All infants requiring surfactant therapy will be screened for eligibility by the NICU team on a continuous basis. Caregivers will be approached for informed consent prior to inclusion. Eligible infants with consent will be randomized immediately before surfactant administration using a computer-generated, block-randomized sequence to receive either SALSA (intervention) or INSURE (control). The interventions are described in detail under "Arms and Interventions." For SALSA, a CE-marked, supraglottic airway device, Neo i-gel®, available in three sizes 0.85, 0.75, and 0.65 (Intersurgical Ltd), will be used. Procedural data will be collected through direct observation by the clinical team, while background characteristics and follow-up variables will be extracted from medical records by the study team. All data will be entered into an electronic case report form (eCRF) in REDCap. A subset of 50 patients per treatment arm will be video-recorded and reviewed for detailed analysis of procedure duration, physiologic stability and pain.

OUTCOMES

The primary outcome is: Failure of surfactant therapy to prevent invasive mechanical ventilation within 72 hours after first surfactant administration.

Decision to initiate mechanical ventilation via intubation will be made at the discretion of the treating physician, guided by the local NICU criteria for mechanical ventilation.

Secondary outcomes are listed under Outcome Measures.

SAMPLE SIZE

According to a baseline study conducted in 2023 (unpublished data), we assume that 21,5% of neonates in the control group (INSURE) would meet failure criteria. If there is no difference between SALSA and INSURE in terms of use of IMV (21,5% in both arms), 418 neonates need to be enrolled to be 80% sure that the upper limit of a one-sided 95% confidence interval will exclude an absolute difference larger than 10% in favour of INSURE. The sample is increased to 440 neonates to take into account a dropout of 5%.

PILOT PHASE

The trial will begin with an internal pilot phase designed to assess the feasibility of recruitment, adherence to trial procedures, data completeness, and intervention fidelity. Efficacy will not be evaluated. The internal pilot phase will enrol 100 neonates (approximately 23% of the total sample size), with recruitment anticipated over 12 months. This design will allow feedback on recruitment capacity and process quality and enabling adaptations.

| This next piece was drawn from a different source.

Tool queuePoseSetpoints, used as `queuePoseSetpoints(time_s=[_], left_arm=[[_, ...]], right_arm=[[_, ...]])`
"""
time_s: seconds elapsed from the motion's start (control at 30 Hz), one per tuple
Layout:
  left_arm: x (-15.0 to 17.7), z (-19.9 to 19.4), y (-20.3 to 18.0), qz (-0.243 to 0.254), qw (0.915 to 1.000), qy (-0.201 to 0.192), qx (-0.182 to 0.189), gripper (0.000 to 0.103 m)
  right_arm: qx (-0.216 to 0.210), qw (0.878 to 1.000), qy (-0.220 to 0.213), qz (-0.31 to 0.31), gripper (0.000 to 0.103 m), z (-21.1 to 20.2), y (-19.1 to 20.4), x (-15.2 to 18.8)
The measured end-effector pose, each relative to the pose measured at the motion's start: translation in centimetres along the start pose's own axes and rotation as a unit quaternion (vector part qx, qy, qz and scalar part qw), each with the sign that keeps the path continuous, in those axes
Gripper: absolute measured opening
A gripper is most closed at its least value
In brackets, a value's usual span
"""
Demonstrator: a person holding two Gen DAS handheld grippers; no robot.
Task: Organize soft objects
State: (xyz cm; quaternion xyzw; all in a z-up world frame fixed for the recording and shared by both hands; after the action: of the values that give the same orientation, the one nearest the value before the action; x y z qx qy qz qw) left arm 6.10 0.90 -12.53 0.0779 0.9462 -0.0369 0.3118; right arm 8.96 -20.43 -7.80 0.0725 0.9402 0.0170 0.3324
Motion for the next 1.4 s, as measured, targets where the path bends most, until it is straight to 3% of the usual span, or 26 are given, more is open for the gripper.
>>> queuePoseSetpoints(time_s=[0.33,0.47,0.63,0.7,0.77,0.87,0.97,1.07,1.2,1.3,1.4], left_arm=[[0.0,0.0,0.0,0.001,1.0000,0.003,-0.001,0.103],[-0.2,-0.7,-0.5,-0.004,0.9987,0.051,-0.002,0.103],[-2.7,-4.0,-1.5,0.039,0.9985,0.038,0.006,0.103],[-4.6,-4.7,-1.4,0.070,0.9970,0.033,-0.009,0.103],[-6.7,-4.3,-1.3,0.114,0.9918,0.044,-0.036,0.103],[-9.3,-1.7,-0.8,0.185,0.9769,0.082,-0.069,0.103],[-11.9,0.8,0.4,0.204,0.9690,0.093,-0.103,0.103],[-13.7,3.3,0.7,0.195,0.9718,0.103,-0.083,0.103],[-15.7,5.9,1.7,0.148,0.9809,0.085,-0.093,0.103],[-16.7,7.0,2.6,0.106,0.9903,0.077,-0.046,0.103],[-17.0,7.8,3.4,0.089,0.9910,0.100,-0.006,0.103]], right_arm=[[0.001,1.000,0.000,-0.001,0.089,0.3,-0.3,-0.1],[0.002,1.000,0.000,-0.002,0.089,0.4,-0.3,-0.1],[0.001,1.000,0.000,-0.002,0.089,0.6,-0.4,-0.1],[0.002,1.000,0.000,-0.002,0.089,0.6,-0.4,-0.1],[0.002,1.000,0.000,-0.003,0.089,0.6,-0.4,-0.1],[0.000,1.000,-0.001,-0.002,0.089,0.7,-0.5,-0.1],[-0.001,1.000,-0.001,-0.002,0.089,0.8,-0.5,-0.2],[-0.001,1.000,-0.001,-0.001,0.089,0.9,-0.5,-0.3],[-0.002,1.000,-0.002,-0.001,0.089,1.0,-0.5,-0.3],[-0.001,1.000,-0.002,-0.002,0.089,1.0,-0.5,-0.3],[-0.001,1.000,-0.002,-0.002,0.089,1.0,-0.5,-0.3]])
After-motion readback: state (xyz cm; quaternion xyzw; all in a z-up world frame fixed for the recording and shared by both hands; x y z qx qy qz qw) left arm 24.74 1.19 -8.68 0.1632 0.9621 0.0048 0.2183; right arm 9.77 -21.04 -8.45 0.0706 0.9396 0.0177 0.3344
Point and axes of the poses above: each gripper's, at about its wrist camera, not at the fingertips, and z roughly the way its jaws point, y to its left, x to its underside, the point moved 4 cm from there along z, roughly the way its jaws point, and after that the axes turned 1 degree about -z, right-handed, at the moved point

The pilot phase will assess outcomes related to recruitment feasibility, adherence to intervention, adherence to mechanical ventilation criteria, retention, data completeness, data integrity and acceptability. Pilot outcomes are listed under Outcome Measures.

An interim assessment will be performed after the enrolment of 50 participants or after 12 months, whichever comes first. Only pilot outcomes will be assessed. The final analysis of the pilot phase will take place upon completion of enrolment of 100 participants. Following this evaluation, the Trial Steering Committee will determine whether to continue the study without modifications, implement protocol amendments-such as the inclusion of additional trial sites or adjustments to trial procedures-or temporarily suspend the trial to allow for a redesign. These decisions will be guided by a balanced assessment across all pilot domains.